In its efforts to make that happen, Google has been waging a propaganda war against SEO. A war of public perception, of risk and reward, that it’s slowly winning.
This propaganda war has been going on for a while. Ever since Google started giving SEO advice on its support forums, it realised how webmasters paid close attention to anything said by Google employees on the topic of SEO. So it was easy enough to use those official statements to influence how SEO was perceived and subsequently practised.
“Don’t buy links.” “Create great content.” “Add value to your users.” Meaningless mantras that Google preached relentlessly until the wider SEO community started to believe them.
This wasn’t enough, of course. Many SEOs possess a faculty known as ‘critical thinking‘, which means that they could see the massive disparity between what Google said is good SEO, and what actually worked as good SEO.
So Google had to make sure it upped the ante, and it’s been doing so relentlessly for years. The Panda and Penguin updates were as much about the propaganda impact they created as they were about actually attacking spam websites, which is why so much webspam still goes unpunished.
The legions of unnatural link warning emails Google sends out is a similar tactic, aimed at creating panic and confusion amongst webmasters and to widely discredit the SEO industry.
In a move one could only describe as sadistically brilliant, Google let companies stew in their post-warning panic for a while before offering an easy solution: its Disavow tool, which is an elaborate honeytrap to let the SEO industry do the hard work of identifying spam links.
After all, why have highly paid Google engineers spend valuable time on identifying & fighting webspam, if you can crowdsource it to the SEO community with a simple carrot & stick approach?
More recently, a Matt Cutts video about upcoming algorithm updates is a masterclass in corporate propaganda and doublespeak:
This is the first time Google has made such a fuss about updates to its organic search algorithm that may potentially be coming in the near future.

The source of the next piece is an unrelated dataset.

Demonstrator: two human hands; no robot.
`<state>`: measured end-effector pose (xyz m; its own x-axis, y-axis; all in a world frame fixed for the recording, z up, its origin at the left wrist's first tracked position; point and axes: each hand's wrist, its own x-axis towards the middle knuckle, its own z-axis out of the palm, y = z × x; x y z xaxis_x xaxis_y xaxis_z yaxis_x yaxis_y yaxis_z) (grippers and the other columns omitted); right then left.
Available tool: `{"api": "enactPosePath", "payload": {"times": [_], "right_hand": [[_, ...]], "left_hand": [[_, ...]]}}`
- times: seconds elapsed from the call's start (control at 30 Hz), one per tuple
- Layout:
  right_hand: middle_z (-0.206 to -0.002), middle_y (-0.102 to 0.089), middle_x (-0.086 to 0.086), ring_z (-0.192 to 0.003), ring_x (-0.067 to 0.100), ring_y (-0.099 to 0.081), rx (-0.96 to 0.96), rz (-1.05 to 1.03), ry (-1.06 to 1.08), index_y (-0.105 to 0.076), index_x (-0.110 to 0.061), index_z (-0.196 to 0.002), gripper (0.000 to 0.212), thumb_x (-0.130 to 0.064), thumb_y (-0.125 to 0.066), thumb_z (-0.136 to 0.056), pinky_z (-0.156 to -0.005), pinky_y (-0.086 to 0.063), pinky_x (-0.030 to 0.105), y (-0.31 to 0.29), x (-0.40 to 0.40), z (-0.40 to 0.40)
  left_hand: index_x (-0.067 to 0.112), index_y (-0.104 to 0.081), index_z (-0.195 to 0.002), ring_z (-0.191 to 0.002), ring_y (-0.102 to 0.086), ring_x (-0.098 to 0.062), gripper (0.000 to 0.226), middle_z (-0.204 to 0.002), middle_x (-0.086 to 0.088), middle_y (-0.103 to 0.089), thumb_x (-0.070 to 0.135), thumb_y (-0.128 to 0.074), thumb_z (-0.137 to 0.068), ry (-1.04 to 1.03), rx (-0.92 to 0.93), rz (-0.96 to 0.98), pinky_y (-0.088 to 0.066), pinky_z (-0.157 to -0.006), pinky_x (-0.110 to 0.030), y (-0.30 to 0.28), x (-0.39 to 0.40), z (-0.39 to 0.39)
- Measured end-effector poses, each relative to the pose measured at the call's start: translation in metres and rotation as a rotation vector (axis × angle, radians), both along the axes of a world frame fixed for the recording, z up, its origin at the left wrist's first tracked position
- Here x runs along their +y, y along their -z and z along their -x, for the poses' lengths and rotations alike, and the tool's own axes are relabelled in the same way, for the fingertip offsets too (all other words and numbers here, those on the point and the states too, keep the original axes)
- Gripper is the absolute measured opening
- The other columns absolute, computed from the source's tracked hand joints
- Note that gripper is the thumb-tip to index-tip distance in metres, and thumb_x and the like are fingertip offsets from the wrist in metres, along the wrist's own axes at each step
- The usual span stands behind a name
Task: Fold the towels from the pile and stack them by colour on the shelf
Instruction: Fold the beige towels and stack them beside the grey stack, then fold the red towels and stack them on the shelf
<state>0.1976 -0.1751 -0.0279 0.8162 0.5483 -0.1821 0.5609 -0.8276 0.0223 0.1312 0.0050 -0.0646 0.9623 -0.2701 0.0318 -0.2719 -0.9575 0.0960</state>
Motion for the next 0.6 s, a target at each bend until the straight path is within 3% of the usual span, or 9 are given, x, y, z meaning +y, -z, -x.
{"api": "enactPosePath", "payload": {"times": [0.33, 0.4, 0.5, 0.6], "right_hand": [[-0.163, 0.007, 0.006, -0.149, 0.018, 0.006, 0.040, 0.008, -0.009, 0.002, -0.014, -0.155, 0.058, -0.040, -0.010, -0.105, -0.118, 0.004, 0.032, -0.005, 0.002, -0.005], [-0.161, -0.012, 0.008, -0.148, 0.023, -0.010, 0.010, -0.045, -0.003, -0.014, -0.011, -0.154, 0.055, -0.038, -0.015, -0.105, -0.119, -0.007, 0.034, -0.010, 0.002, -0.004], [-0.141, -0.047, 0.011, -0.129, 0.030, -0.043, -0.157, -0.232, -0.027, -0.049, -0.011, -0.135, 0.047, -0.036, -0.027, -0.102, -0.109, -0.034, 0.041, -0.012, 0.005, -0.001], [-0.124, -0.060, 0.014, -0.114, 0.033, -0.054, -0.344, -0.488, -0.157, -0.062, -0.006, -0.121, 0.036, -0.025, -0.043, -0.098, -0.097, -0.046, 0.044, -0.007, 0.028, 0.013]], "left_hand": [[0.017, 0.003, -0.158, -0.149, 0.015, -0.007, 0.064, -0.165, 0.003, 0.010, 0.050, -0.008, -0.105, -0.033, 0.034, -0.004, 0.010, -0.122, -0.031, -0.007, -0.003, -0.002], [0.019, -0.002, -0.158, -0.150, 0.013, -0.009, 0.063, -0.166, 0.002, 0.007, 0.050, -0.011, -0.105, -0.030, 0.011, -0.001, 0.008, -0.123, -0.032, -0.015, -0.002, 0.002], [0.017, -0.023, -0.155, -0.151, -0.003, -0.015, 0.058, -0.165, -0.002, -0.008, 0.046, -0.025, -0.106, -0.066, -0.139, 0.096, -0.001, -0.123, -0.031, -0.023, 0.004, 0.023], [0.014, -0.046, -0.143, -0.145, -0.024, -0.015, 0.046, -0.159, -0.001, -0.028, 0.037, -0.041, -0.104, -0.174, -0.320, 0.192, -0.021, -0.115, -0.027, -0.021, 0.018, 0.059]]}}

And, as with anything said by an organisation dealing in propaganda, you have to ask yourself why they’re saying what they’re saying. Like the Transition Rank patent, it seems this video is primarily aimed at generating a response from the SEO community.
There are more subtle ways in which Google is attempting to make organic search – and, by extension, SEO – a less obvious channel for businesses to explore.
Take for example this Google microsite, aimed at providing businesses with data to make informed decisions. Look at how they subtly omit organic search from the leading graphic:
Last year I attended a Google seminar in Dublin entitled ‘Improving Search Performance’ [PDF]. Nowhere in the seminar’s title nor its marketing collateral was there mention of paid advertising, and the impression given beforehand seemed purely about Google search in general. One would be forgiven to expect SEO and organic search to be mentioned.
The seminar was of course entirely about Google AdWords, and there was no mention of organic search. I’m sure Google staff providing similar seminars around the world are encouraged to use phrases and terminology that plants seeds in the minds of unsuspecting attendees, gently altering their perception of search to equate it to paid advertising and downgrade the importance of organic search. Such tactics are subtle and long-term, but they undoubtedly work.
There are countless more examples of how Google is muddying the waters, which are obvious once you’re attuned to the propaganda war. The search engine’s intent is clear after all: to make SEO appear like a risky, unreliable, expensive, and untrustworthy tactic, and to make paid search advertising seem like the only sensible choice.
When you do SEO, Google doesn’t like you. It never has and never will. But Google is smart, and they’ve managed to turn the tables quite effectively.
If you do SEO the way Google prescribes it, make no mistake: you’re the tool, and Google is wielding you expertly.